Pero si esto no fuera suficiente, en los últimos días se presentó el “Informe especial de vigilancia de seguridad en vacunas en niños, niñas y adolescentes”, realizado a partir de los primeros dos millones de niños vacunados en el país por el Ministerio de Salud de la Nación y la Comisión Nacional de Seguridad en Vacunas. De los datos allí recopilados y analizados, que son de reporte obligatorio, surge que la vacuna que se está aplicando en el grupo de 3 a 11, Sinopharm, presenta menos efectos adversos cada 100.000 dosis que la triple viral, que integra el calendario nacional de vacunación y es obligatoria.  

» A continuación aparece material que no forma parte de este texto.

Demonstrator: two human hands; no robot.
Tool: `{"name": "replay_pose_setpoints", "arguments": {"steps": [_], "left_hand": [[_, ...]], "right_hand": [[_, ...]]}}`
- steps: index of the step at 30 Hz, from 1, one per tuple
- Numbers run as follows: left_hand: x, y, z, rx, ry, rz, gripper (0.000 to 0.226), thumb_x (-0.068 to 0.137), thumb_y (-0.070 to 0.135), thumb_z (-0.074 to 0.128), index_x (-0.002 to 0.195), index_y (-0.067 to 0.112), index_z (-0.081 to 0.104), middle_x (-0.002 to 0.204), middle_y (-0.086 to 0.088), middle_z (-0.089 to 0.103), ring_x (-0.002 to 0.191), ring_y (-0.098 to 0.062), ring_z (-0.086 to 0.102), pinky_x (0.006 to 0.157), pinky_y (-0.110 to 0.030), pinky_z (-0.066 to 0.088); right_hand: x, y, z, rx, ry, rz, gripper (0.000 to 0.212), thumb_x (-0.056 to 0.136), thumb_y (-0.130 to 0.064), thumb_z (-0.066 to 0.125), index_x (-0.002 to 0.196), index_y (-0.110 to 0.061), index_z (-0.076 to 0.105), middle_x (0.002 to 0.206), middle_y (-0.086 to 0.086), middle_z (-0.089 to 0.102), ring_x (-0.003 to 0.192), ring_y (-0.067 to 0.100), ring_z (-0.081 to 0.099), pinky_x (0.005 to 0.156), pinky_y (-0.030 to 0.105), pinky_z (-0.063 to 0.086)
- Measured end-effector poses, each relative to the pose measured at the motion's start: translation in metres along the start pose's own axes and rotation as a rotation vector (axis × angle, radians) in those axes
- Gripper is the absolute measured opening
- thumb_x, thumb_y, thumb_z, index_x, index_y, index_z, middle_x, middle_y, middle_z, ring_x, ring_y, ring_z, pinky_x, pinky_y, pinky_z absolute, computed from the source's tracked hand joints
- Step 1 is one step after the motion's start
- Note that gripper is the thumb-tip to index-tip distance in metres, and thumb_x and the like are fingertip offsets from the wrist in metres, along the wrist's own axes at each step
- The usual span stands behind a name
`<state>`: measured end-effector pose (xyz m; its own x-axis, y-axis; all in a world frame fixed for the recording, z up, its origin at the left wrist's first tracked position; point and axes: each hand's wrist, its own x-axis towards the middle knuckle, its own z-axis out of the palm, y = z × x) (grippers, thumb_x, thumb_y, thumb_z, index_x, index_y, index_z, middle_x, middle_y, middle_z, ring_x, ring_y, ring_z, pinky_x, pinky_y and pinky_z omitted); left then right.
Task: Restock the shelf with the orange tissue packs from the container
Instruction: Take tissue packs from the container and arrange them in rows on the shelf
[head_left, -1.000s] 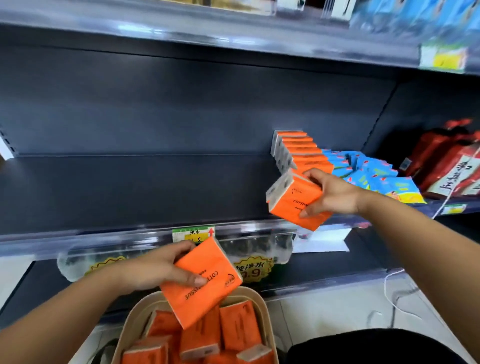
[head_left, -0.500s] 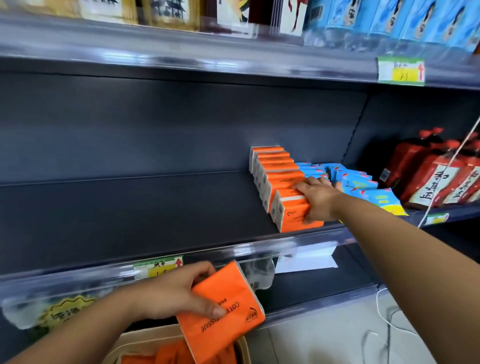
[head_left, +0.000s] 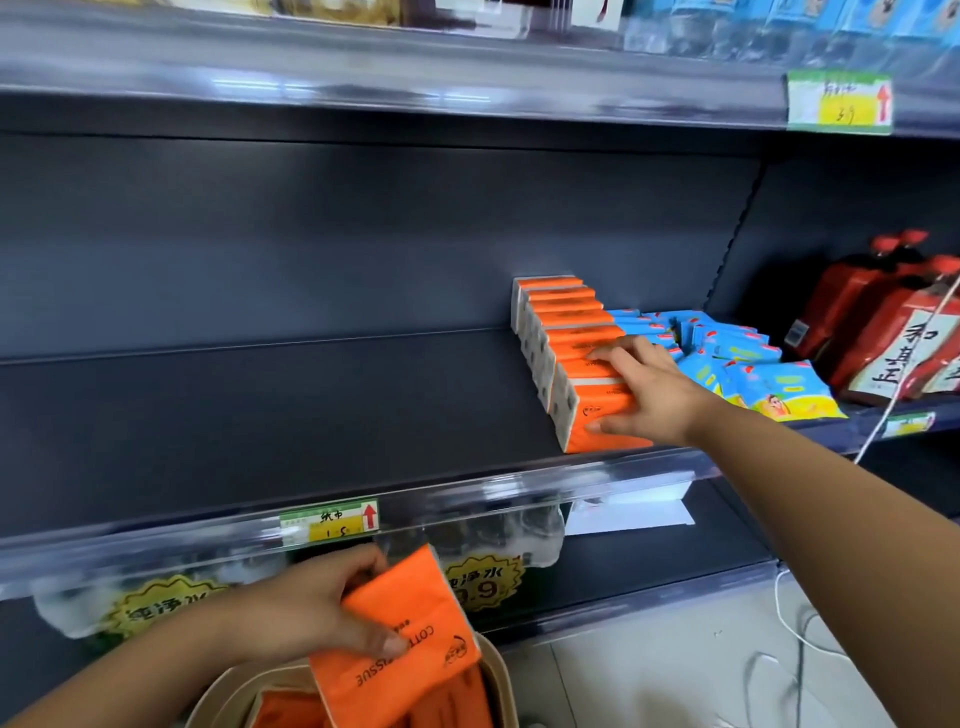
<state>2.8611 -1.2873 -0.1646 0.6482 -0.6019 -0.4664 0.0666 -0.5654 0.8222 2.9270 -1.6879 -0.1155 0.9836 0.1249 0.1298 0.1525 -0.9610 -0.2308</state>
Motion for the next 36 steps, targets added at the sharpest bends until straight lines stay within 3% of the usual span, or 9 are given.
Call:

Al analizar cada una de las vacunas aplicadas en los menores de 18, Pfizer y Moderna para chicos de 12 a 17, y Sinopharm para los de 3 a 11, se ubicaron de mayor a menor: Moderna (con 1.055.244 dosis aplicadas y una tasa de 30,9 por cada 100.000); Pfizer (con 1.741.476 dosis aplicadas y una tasa de 9,1 por cada 100.000); y Sinopharm (con 1.932.165 dosis aplicadas y una tasa de 7,9 por cada 100.000). La frecuencia de eventos molestos fue bajísima y ninguno grave.

Países ordenados por tasa de vacunación (OurWorldinData.org)

Dosis de refuerzo

Para que la protección sea más completa, el Ministerio de Salud de la Nación en conjunto con la Comisión Nacional de Inmunizaciones diseñaron una estrategia de “terceras dosis” y “dosis de refuerzo” según grupos poblacionales. “Hay una diferencia –explica Castelli–: la ‘tercera dosis’ se aplica a los mayores de 50 que recibieron Sinopharm, inmunocomprometidos y personal de la salud, que así completan su esquema primario. La ‘dosis de refuerzo’ es para todos los que recibieron su esquema primario (primera y segunda dosis, o, si fuera indicado, también tercera) y se administra por lo menos seis meses después de la última. Así lo indica la evidencia que se viene generando en el mundo. Es decir, que aquellos que necesitan una dosis adicional (la ‘tercera’) también van a recibir la dosis de refuerzo a los seis meses de esta última”.

Y agrega: “En este momento tenemos total disponibilidad de vacunas en todas las jurisdicciones. Estimamos que para fines de febrero del año que viene más del 85% de la población total estará cubierta. Vamos a trabajar para eso, pero además, para que a mediados de abril o hacia fin del otoño todos los mayores hayan recibido un refuerzo”.

Por último, no hay previsión de nuevas restricciones para los próximos meses. “Nosotros tuvimos una circunstancia diferente de la de otros países ­–comenta Castelli–. Entendemos que fue por las medidas de prevención, pero también por el impacto que tuvo la vacunación. En diferentes lugares, cuando ingresaba la variante Delta demoraba cuatro semanas en hacerse predominante y crear una ola. En la Argentina entró en mayo y recién ahora tenemos predominancia de Delta en los aislamientos, índices de positividad que están empezando a crecer lentamente en algunas regiones, pero todavía sin una nueva ola. Por las simulaciones, sabemos que puede ocurrir, porque sería ilógico que la Argentina fuera la excepción, pero si avanzamos bien con la aplicación de dosis de refuerzo puede ser de pocos casos y de bajo impacto sanitario. Las medidas de restricción dependerán de lo que ocurra en los próximos meses; hoy lo que sabemos es que es imprescindible que las personas completen sus esquemas, que se avance con la vacunación de niños y adolescentes y que aquellos que ya hayan sido convocados para la dosis de refuerzo asistan a la vacunación”.